Le Chien de Benchetrit est une superbe réflexion sur le monde humain. Bien sur, il sera question de notre part d'animal,mais justement, est-ce bien la pire si on la compare à ce qu'on a (ou ce qu'on est censé avoir) d'humain? Bref, une réflexion, oui, mais très finement racontée, d'abord dans la dérision, mais ensuite, au fur et à mesure qu'on avance, dans le drame. Même que la fin m'a littéralement surpris parce que son ton est complètement inversé par rapport au début du livre. En fait, en terminant ce livre, on se demande presque si on a terminé celui qu'on a commencé sous la même couverture. Or, comme le ton, et comme le personnage du livre, nous, lecteur, avons aussi changé notre perception, et c'est là tout le génie de l'auteur.

Bref, sans tomber dans les comparaisons citées en début d'article, je dirais l'histoire de ce Chien plus près de celle d'Alice au Pays des merveilles, où le personnage principal va voir ce qui se passe de l'autre côté du miroir. Celui-là est tout aussi surpris qu'Alice, mais plus actuel et moins moraliste, et très questionnant. Possible qu'on voit les animaux autrement après ça.
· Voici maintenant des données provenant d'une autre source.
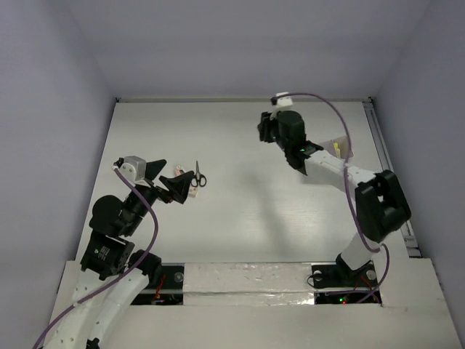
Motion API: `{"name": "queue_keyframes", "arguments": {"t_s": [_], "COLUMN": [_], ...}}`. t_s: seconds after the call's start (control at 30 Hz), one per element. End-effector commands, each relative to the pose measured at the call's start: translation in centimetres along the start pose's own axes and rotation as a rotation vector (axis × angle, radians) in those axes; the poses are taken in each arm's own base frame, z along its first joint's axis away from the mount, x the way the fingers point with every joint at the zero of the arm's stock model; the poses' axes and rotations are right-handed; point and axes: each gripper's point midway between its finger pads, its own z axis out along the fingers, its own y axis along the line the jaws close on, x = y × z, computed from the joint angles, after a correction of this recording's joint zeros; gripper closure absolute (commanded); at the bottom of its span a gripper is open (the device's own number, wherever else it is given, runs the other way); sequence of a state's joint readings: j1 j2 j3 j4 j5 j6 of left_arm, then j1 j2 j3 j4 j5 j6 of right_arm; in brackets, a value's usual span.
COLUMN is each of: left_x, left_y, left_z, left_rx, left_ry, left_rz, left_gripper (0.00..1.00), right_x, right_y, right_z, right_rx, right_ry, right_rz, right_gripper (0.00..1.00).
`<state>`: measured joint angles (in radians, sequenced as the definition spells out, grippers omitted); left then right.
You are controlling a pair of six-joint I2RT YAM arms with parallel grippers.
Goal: Sort the stationery into containers
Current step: Place the pen in the storage box, then pick up the stapler from the center of the board.
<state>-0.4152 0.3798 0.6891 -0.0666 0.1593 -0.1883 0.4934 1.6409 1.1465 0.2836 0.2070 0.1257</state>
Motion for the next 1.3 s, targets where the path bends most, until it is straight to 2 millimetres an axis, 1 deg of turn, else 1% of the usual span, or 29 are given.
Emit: {"name": "queue_keyframes", "arguments": {"t_s": [0.0, 0.03, 0.07, 0.1, 0.13, 0.23, 0.27, 0.3, 0.33, 0.37, 0.4, 0.43, 0.47, 0.5, 0.53, 0.57, 0.6, 0.63, 0.67, 0.7, 0.73, 0.77, 0.83, 0.9, 0.97, 1.03, 1.07, 1.1, 1.27], "left_x": [-2.5, -2.5, -2.5, -2.4, -2.4, -2.4, -2.3, -2.3, -2.4, -2.4, -2.6, -2.5, -2.6, -2.6, -2.6, -2.7, -2.6, -2.7, -2.7, -2.7, -2.8, -2.8, -2.9, -3.1, -3.1, -3.1, -3.0, -3.0, -3.0], "left_y": [0.2, 0.4, 0.5, 0.6, 0.9, 1.3, 1.5, 1.7, 1.7, 1.7, 2.0, 2.0, 2.1, 2.1, 2.1, 2.1, 2.1, 2.1, 2.1, 2.1, 2.1, 2.0, 2.0, 1.9, 1.9, 1.8, 1.8, 1.8, 1.6], "left_z": [0.2, 0.2, 0.3, 0.4, 0.5, 0.6, 0.6, 0.6, 0.6, 0.6, 0.6, 0.7, 0.6, 0.6, 0.6, 0.6, 0.5, 0.5, 0.5, 0.4, 0.4, 0.3, 0.3, 0.1, 0.1, 0.1, 0.1, 0.1, 0.1], "left_rx": [-0.023, -0.035, -0.040, -0.041, -0.053, -0.073, -0.080, -0.092, -0.093, -0.091, -0.101, -0.100, -0.106, -0.106, -0.106, -0.106, -0.106, -0.108, -0.109, -0.107, -0.105, -0.104, -0.103, -0.102, -0.100, -0.098, -0.095, -0.092, -0.086], "left_ry": [-0.062, -0.063, -0.063, -0.059, -0.060, -0.056, -0.053, -0.056, -0.058, -0.059, -0.063, -0.061, -0.066, -0.066, -0.066, -0.067, -0.066, -0.068, -0.070, -0.071, -0.072, -0.075, -0.078, -0.084, -0.085, -0.086, -0.084, -0.083, -0.084], "left_rz": [0.007, 0.007, 0.007, 0.006, 0.008, 0.005, 0.003, 0.004, 0.004, 0.004, 0.006, 0.006, 0.006, 0.006, 0.006, 0.006, 0.006, 0.006, 0.006, 0.008, 0.010, 0.010, 0.009, 0.010, 0.010, 0.009, 0.009, 0.009, 0.008], "left_gripper": [0.01, 0.01, 0.01, 0.01, 0.01, 0.01, 0.01, 0.01, 0.01, 0.01, 0.01, 0.01, 0.01, 0.01, 0.01, 0.01, 0.01, 0.01, 0.01, 0.01, 0.01, 0.01, 0.01, 0.01, 0.01, 0.01, 0.01, 0.01, 0.01], "right_x": [3.6, 5.3, 4.8, 5.2, 7.1, 7.4, 9.5, 8.8, 9.3, 11.2, 11.6, 10.4, 10.9, 12.7, 13.2, 12.6, 14.0, 14.5, 14.1, 14.5, 15.7, 15.4, 16.6, 16.6, 17.5, 17.5, 18.1, 18.6, 18.7], "right_y": [9.2, 10.8, 12.7, 14.1, 16.0, 19.8, 21.5, 22.8, 23.6, 24.7, 25.4, 26.6, 27.0, 28.0, 28.5, 29.3, 29.4, 30.1, 30.3, 31.0, 31.5, 31.5, 32.1, 32.0, 33.0, 33.5, 32.8, 33.1, 33.5], "right_z": [-0.3, 0.2, 0.3, 0.4, 0.5, 0.9, 0.9, 1.2, 1.4, 1.6, 1.8, 2.2, 2.5, 2.6, 2.9, 3.1, 3.7, 3.6, 4.0, 3.8, 3.7, 4.0, 4.0, 4.6, 4.1, 4.1, 4.3, 4.3, 4.3], "right_rx": [-0.289, -0.332, -0.385, -0.418, -0.456, -0.533, -0.567, -0.588, -0.595, -0.597, -0.603, -0.618, -0.610, -0.611, -0.607, -0.607, -0.582, -0.582, -0.575, -0.584, -0.588, -0.580, -0.560, -0.543, -0.553, -0.547, -0.512, -0.504, -0.474], "right_ry": [0.161, 0.200, 0.196, 0.208, 0.245, 0.242, 0.277, 0.261, 0.263, 0.295, 0.298, 0.270, 0.281, 0.300, 0.300, 0.289, 0.301, 0.305, 0.301, 0.306, 0.323, 0.314, 0.323, 0.313, 0.318, 0.303, 0.322, 0.323, 0.305], "right_rz": [0.031, 0.040, 0.052, 0.071, 0.070, 0.080, 0.068, 0.069, 0.061, 0.039, 0.027, 0.015, 0.006, -0.016, -0.040, -0.052, -0.072, -0.087, -0.089, -0.096, -0.110, -0.114, -0.148, -0.158, -0.172, -0.195, -0.218, -0.234, -0.261], "right_gripper": [0.55, 0.55, 0.54, 0.50, 0.48, 0.40, 0.37, 0.33, 0.31, 0.29, 0.26, 0.26, 0.25, 0.23, 0.23, 0.23, 0.22, 0.22, 0.22, 0.22, 0.22, 0.22, 0.22, 0.23, 0.26, 0.29, 0.30, 0.32, 0.40]}}
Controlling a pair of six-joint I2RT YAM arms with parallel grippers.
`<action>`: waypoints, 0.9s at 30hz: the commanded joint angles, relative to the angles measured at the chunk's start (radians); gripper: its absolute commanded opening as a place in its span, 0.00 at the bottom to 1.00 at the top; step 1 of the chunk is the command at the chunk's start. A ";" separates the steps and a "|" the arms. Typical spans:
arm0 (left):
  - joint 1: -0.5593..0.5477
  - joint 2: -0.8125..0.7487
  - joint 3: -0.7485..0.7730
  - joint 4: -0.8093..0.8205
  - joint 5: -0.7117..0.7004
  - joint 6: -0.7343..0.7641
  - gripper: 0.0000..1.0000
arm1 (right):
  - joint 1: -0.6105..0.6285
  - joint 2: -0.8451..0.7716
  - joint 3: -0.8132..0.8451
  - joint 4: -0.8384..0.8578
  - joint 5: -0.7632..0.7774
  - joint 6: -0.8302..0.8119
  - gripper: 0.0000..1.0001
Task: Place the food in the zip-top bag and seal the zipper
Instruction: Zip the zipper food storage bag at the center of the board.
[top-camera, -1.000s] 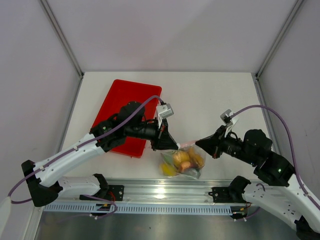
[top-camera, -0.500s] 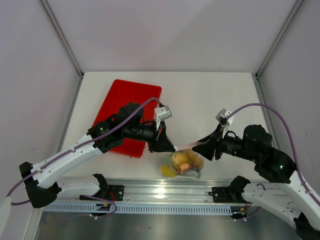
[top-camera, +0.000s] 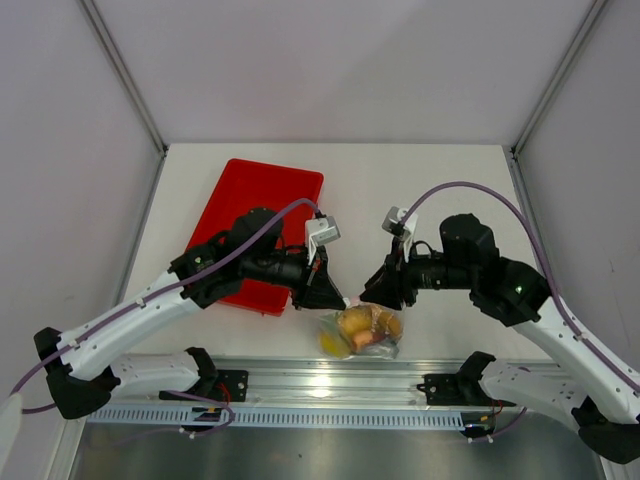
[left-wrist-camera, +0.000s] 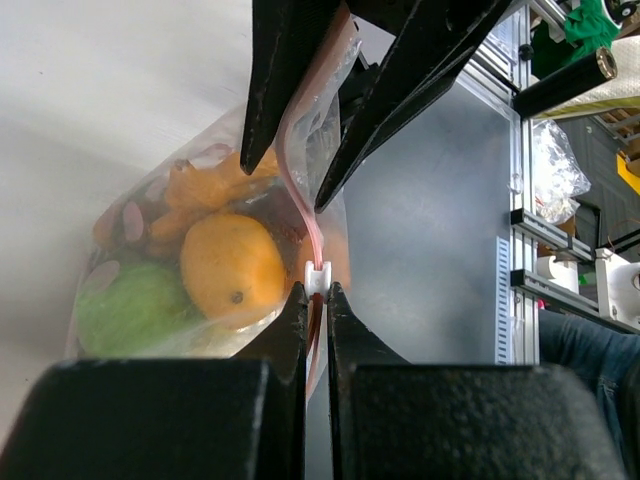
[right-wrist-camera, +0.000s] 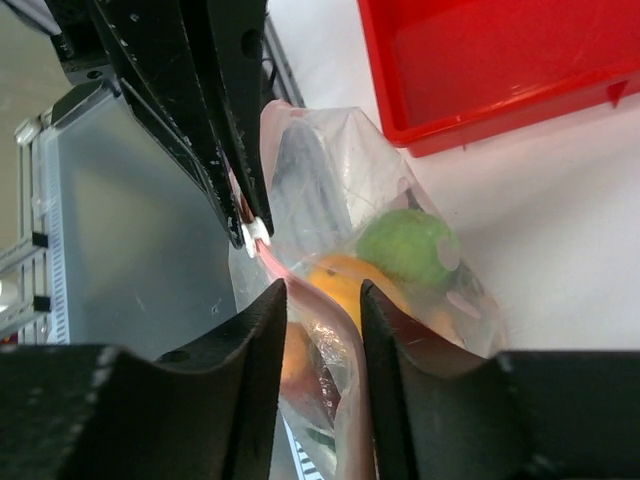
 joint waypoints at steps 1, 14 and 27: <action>-0.002 -0.027 0.005 0.039 0.026 0.002 0.01 | 0.006 0.038 0.069 -0.008 -0.098 -0.050 0.37; -0.005 -0.018 0.017 0.032 0.015 0.011 0.01 | 0.013 0.009 0.091 -0.050 -0.060 -0.087 0.34; -0.005 -0.040 0.005 0.024 0.008 0.014 0.00 | 0.009 0.021 0.124 -0.160 -0.078 -0.116 0.17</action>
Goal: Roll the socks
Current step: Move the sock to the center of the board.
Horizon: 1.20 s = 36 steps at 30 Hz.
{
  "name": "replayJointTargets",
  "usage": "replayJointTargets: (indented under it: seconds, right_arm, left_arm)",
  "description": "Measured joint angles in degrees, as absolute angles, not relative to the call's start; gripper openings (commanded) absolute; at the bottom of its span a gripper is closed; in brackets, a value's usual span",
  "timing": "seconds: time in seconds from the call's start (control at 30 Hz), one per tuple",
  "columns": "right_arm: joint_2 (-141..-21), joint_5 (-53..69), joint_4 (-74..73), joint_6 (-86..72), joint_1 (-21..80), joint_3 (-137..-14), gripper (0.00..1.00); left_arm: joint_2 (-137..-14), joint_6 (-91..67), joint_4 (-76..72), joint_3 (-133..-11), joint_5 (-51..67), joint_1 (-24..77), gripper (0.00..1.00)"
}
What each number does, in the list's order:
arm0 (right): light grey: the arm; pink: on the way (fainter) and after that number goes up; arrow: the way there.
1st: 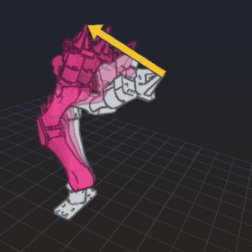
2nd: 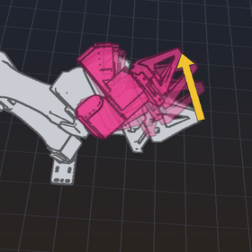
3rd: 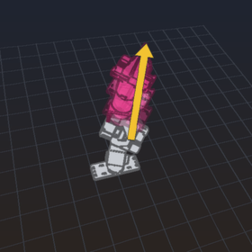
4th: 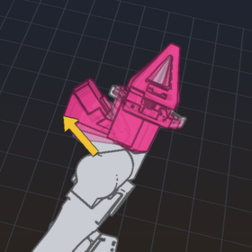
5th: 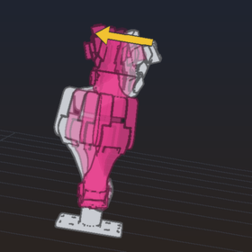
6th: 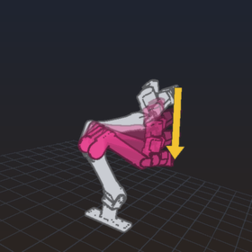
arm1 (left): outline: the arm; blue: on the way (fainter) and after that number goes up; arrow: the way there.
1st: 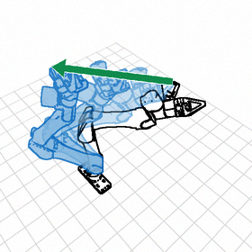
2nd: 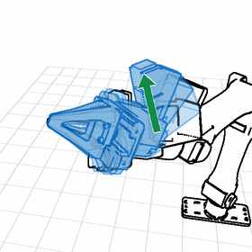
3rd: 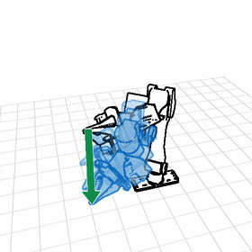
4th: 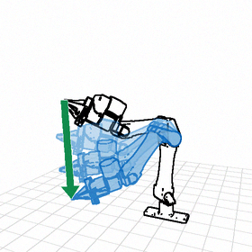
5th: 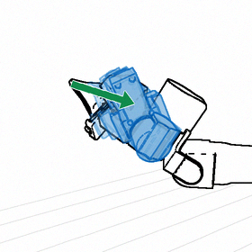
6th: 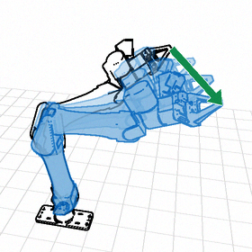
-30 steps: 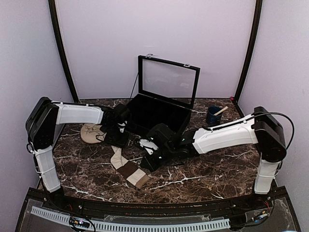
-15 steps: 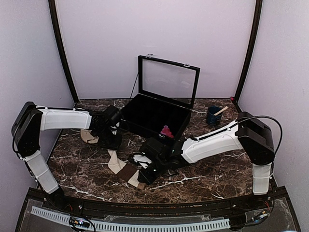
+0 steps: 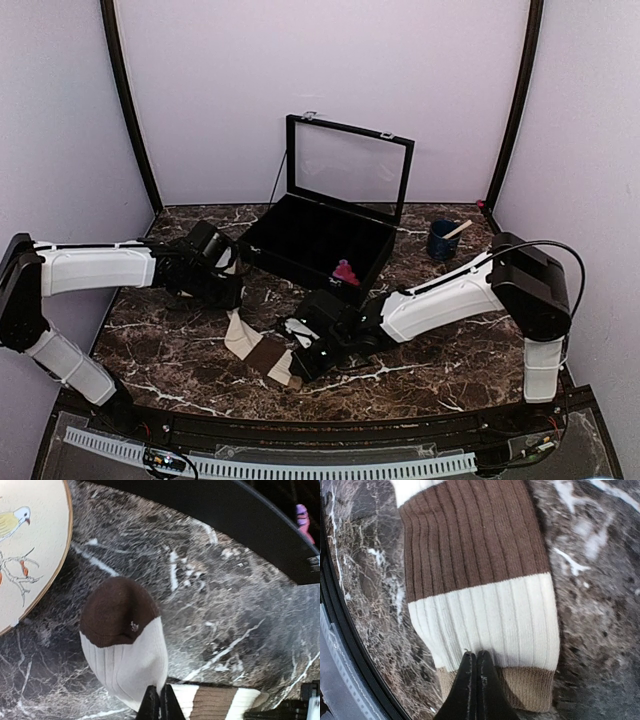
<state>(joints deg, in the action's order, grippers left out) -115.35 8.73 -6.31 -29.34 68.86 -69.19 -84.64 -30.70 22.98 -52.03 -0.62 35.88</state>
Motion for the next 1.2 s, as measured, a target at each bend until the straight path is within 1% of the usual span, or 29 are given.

Quant aux humains...

Excellent divertissement!

mardi 1 décembre 2015

Fenètres sur la nuit, par Dan Vyleta, éditions Alto

Vienne, 1940. On connaît l'époque, peut-être un peu moins la ville, en tout cas c'est mon cas. À la fin de Fenêtres sur la nuit, on n'en connaît peut-être pas beaucoup plus ni sur l'un ni sur l'autre, mais on est convaincu que la conjugaison des deux constitue un décor parfait pour un polar.

En fait, tant pour l'époque que pour le lieu, Dan Vyleta s'en est tenu à des portions, puisque son histoire se situe sur une période de temps assez courte, soit une saison, l'automne, et la grande majorité des personnages habitent tous le même immeuble. "Thème connu", direz-vous. Peut-être, mais ici, c'est très joliment utilisé. Un jeune médecin, un vieux fonctionnaire corrompu, sa gouvernante et sa jeune nièce de passage, une enfant handicapée, un mime taciturne et sa soeur paralysée, un musicien japonais, et bien d'autres: tous se distinguent tant par leur personnalité propre, leurs vies respectives que leurs appartements. Certains sont riches, d'autres sont simplement aisés, d'autres carrément pauvres. Mais bien sur, tous s'observent, et certains plus que d'autres, d'autant plus que certains événements sont prétextes à se tenir sur ses gardes. Qu'on parle du meurtre d'un chien ou de celui d'un étudiant inconnu, de celui d'un habitant de l'immeuble ou d'un inspecteur de police, on a toutes les raisons de suspecter tout le monde pour toutes sortes de raisons, surtout lorsqu'on connaît les petits travers de chacun. Parce qu'en plus de jouer avec le mystère, l'auteur manipule très bien la psyché humaine. Les impressions, les suppositions, les jugements, tout y passe, tout ça sur fond de crainte des autorités et des événements du temps. Bref, l'inconfort est général et l'intérêt du lecteur, constant.
Je ne crois pas que l'intention ait été de créer une atmosphère de bande dessinée, avec ces personnages très typés, presque caricaturaux. C'est pourtant l'impression que j'en ai eue, et c'était fort bien. Pas drôle mais très divertissant, un brin sordide mais pas gore, sombre à souhait avec quelques traits de lumière tirés de personnages aussi sympathiques qu'angoissants, Fenêtres sur nuit a tout pour plaire aux amateurs d'intrigues... et aussi à ceux qui visitent moins souvent le genre, comme moi.

Je lirais volontiers un autre Dan Vyleta.